# Stempel Look in Illustrator



## thoska (11. Februar 2005)

Nabend zusammen, 

ich würde gerne eine Schrift so aussehen lassen , als sei sie gestempelt.

Zum Vergleich http://www.photoshoptutorials.de/tut_text_stamp.php

Ich habe im Forum auch Stempel Tuts gefunden , allerdings nur für Photoshop. 

Brauche aber eine reine Vektordatei, weil das Endprodukt auf verschiende Größen skaliert werden soll.


Würde mich über Vorschläge und noch viel mehr über Ratschläge freuen. 

Gruß 

Thoska


----------



## LostPixel (11. Mai 2005)

Selbiges Problem habe ich. brauche einen Stempel Look als Vektordatei.


----------



## metty (11. Mai 2005)

Tja....ich würde sagen in Ps machen und nachbauen...


----------



## testarrow (20. Mai 2005)

das ist eigentlich nicht so ein Problem:

.Text in PS schreiben

.daraus eine Bildebene machen (neue Ebene darunter legen, auf wechseln die Schriftebene und strg+e)

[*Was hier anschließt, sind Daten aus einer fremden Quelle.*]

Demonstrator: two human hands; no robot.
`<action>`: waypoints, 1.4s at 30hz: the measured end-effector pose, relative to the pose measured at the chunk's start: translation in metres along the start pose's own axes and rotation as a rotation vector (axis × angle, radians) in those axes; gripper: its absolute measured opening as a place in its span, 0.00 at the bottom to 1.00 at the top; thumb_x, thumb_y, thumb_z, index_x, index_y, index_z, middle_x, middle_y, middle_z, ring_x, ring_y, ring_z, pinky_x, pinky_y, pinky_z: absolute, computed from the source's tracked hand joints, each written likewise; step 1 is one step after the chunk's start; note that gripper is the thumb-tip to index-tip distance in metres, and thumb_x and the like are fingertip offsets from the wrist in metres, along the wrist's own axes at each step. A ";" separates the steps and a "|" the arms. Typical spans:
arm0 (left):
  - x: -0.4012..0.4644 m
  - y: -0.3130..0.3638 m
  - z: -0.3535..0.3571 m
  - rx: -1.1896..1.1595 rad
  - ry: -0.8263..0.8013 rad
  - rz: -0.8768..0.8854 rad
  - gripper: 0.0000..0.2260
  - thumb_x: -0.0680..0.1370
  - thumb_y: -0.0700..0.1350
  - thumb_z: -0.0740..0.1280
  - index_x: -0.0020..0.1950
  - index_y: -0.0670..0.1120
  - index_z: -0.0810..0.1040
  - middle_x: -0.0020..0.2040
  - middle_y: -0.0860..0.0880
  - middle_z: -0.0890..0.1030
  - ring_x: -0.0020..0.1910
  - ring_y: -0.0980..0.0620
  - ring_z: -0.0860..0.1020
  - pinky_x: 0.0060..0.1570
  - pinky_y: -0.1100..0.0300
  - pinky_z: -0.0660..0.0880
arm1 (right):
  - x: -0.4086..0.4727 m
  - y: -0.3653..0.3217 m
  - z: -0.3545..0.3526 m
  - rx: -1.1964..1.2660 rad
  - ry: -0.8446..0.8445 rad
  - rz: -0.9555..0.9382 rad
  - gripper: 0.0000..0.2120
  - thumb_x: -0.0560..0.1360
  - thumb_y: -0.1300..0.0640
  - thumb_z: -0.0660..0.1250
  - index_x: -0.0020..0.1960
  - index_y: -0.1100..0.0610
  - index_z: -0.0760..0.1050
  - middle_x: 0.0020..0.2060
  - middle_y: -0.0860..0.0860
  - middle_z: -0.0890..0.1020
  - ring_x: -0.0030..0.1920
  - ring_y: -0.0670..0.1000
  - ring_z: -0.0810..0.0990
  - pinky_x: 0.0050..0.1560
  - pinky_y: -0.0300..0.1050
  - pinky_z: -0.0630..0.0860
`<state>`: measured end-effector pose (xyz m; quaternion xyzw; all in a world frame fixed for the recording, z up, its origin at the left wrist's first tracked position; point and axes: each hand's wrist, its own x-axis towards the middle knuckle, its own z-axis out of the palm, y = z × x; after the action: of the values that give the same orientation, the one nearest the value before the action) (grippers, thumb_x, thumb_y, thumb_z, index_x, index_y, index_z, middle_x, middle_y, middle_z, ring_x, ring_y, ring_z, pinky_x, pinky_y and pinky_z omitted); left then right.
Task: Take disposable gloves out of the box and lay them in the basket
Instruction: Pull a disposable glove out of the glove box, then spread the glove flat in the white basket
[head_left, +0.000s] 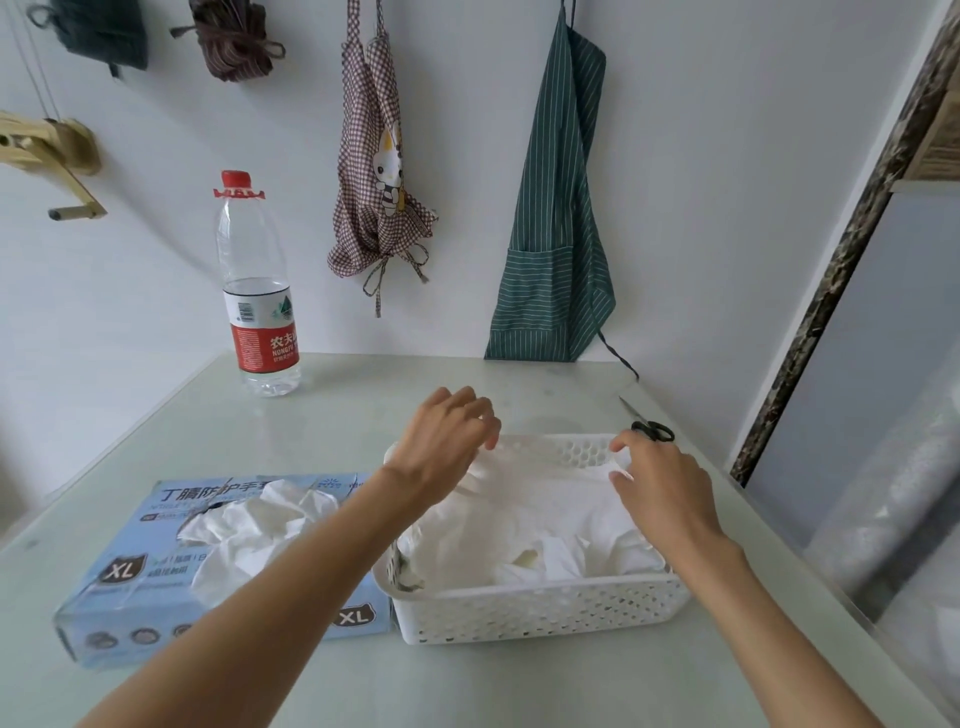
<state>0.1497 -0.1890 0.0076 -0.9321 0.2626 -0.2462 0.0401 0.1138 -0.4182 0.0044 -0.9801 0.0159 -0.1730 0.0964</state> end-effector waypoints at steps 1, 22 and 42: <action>-0.002 0.000 -0.001 -0.025 0.037 -0.007 0.09 0.72 0.40 0.71 0.48 0.52 0.80 0.54 0.52 0.81 0.52 0.50 0.77 0.48 0.57 0.70 | 0.000 -0.001 -0.001 -0.035 0.013 -0.020 0.15 0.79 0.56 0.64 0.65 0.52 0.71 0.53 0.53 0.82 0.53 0.55 0.80 0.45 0.45 0.73; -0.036 -0.011 -0.054 -0.342 -0.295 -0.091 0.10 0.80 0.46 0.62 0.59 0.56 0.77 0.60 0.57 0.77 0.58 0.58 0.74 0.55 0.59 0.71 | 0.003 0.005 -0.006 0.041 -0.393 -0.314 0.15 0.78 0.55 0.64 0.63 0.46 0.73 0.56 0.44 0.73 0.53 0.44 0.73 0.49 0.40 0.70; -0.041 -0.021 -0.058 -0.393 -0.557 -0.074 0.16 0.71 0.48 0.74 0.57 0.57 0.79 0.61 0.54 0.77 0.61 0.55 0.71 0.58 0.57 0.69 | -0.009 0.001 -0.027 0.272 -0.453 -0.157 0.09 0.78 0.46 0.63 0.46 0.48 0.79 0.45 0.45 0.81 0.39 0.45 0.76 0.45 0.44 0.75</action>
<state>0.1006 -0.1471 0.0448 -0.9623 0.2501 0.0717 -0.0792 0.0956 -0.4233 0.0260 -0.9701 -0.1055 0.0431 0.2143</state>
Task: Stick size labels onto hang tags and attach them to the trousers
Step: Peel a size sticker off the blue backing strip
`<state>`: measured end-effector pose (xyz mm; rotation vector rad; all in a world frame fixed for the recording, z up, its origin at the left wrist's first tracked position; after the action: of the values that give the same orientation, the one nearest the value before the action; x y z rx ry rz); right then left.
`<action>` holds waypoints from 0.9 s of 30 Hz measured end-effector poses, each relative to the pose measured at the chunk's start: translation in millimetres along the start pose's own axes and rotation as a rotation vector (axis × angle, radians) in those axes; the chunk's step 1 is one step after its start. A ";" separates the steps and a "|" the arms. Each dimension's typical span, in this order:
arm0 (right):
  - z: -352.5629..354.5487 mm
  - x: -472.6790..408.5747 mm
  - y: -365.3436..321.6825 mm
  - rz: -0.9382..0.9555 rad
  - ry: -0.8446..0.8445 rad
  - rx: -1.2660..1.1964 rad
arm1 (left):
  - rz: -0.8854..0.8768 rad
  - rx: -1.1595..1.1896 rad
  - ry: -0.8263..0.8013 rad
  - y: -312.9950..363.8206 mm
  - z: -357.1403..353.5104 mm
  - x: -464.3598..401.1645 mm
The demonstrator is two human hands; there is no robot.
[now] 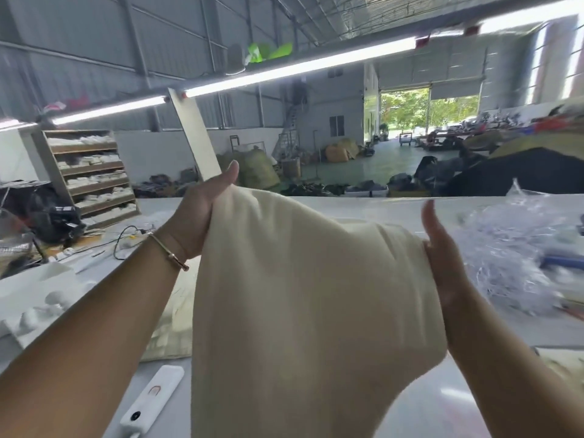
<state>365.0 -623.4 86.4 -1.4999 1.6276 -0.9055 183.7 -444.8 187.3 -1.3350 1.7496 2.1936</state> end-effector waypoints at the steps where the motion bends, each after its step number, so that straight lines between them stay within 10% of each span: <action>1: 1.1 -0.4 -2.5 0.034 0.023 0.035 | 0.048 -0.057 -0.058 -1.1 -2.5 3.4; 12: -10.7 12.6 -35.4 0.217 0.416 0.145 | 0.102 -0.405 -0.228 -5.4 53.6 19.7; 18: -44.7 -6.4 -42.6 0.196 0.437 0.190 | -0.332 -1.181 0.183 28.6 82.5 7.1; 24: -53.2 -3.6 -39.6 0.166 0.473 0.294 | -0.045 -1.002 -0.733 -28.0 -36.5 12.0; 27: -43.7 17.9 -47.3 0.205 0.503 0.323 | 0.182 -0.646 -0.869 -47.6 -62.3 21.0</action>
<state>348.7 -643.8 147.9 -0.9079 1.8280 -1.4273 231.2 -487.5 137.2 -0.0957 0.8914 2.8977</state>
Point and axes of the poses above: each hand's wrist, its own x-axis away from the middle knuckle, its own z-axis out of the back of the hand, y = z × x, the point moved 7 cm from there along -x, towards the middle knuckle, and after that the axes turned 13 degrees about -z, right-handed, at the moved point
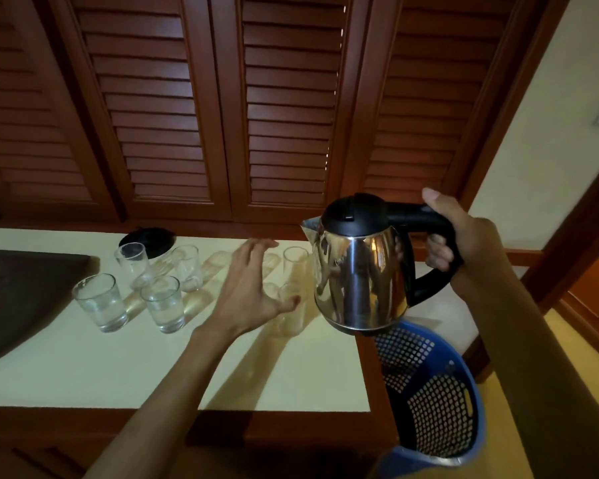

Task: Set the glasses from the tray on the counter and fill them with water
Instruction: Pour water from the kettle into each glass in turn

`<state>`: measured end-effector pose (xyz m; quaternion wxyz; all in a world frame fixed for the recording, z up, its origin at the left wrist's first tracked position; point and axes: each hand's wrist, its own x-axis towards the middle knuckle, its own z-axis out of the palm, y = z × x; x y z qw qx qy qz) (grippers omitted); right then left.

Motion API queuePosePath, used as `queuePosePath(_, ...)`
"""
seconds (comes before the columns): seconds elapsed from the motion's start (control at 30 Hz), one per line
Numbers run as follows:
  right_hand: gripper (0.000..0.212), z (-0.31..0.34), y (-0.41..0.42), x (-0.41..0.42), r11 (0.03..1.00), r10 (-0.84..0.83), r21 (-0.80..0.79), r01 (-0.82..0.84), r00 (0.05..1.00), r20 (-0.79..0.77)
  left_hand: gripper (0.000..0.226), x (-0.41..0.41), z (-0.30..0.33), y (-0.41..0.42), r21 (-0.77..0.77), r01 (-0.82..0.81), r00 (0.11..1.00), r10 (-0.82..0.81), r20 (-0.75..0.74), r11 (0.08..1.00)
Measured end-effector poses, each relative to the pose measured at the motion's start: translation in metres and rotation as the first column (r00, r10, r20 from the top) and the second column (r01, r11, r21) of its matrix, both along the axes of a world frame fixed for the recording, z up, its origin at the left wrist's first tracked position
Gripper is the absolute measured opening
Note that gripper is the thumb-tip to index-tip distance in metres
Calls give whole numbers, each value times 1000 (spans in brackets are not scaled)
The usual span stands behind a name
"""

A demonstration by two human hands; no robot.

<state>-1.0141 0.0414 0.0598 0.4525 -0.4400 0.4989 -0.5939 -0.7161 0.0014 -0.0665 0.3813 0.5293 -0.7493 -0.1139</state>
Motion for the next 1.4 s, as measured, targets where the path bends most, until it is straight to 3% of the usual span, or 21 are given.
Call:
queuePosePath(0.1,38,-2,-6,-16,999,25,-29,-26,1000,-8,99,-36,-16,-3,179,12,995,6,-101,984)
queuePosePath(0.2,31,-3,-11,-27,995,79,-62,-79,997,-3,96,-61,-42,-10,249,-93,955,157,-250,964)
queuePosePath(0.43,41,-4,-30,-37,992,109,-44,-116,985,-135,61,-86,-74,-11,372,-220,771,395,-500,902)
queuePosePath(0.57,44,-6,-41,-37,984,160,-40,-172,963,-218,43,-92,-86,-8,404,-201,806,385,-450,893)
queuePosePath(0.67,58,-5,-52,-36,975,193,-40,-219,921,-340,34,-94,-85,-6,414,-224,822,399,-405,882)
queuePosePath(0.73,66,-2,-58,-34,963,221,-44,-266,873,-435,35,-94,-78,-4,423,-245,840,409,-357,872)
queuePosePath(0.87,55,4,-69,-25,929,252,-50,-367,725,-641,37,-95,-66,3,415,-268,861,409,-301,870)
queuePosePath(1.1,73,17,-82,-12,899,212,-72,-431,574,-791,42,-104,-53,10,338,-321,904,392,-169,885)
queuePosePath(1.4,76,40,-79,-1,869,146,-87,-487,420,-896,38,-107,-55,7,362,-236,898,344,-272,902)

.das dann zu einer "Stamp-Schrift" bearbeiten ( da gibt es ja verschiedene Methoden - aufpassen, dass die freien Stellen nicht Weiss oder so sind, sondern wirklich frei bzw. gelöscht )

.jetzt die Schriftebene markieren lassen (strg + klick auf die Ebene)

.zur die "Pfad"-Kartei wechseln.

.in dem selbem Fenster ist oben rechts ist eine Schaltfläche mit einem Pfeil ---> "Arbeitspfad erstellen"

.Datei-->Exportieren--> "Pfade->Illustrator" .....abspeichern

in illustrator oder freehand or whatever öffnen...

jo.....den Rest muss du dann selber nach Lust und Laune machen.

greetz

rec


----------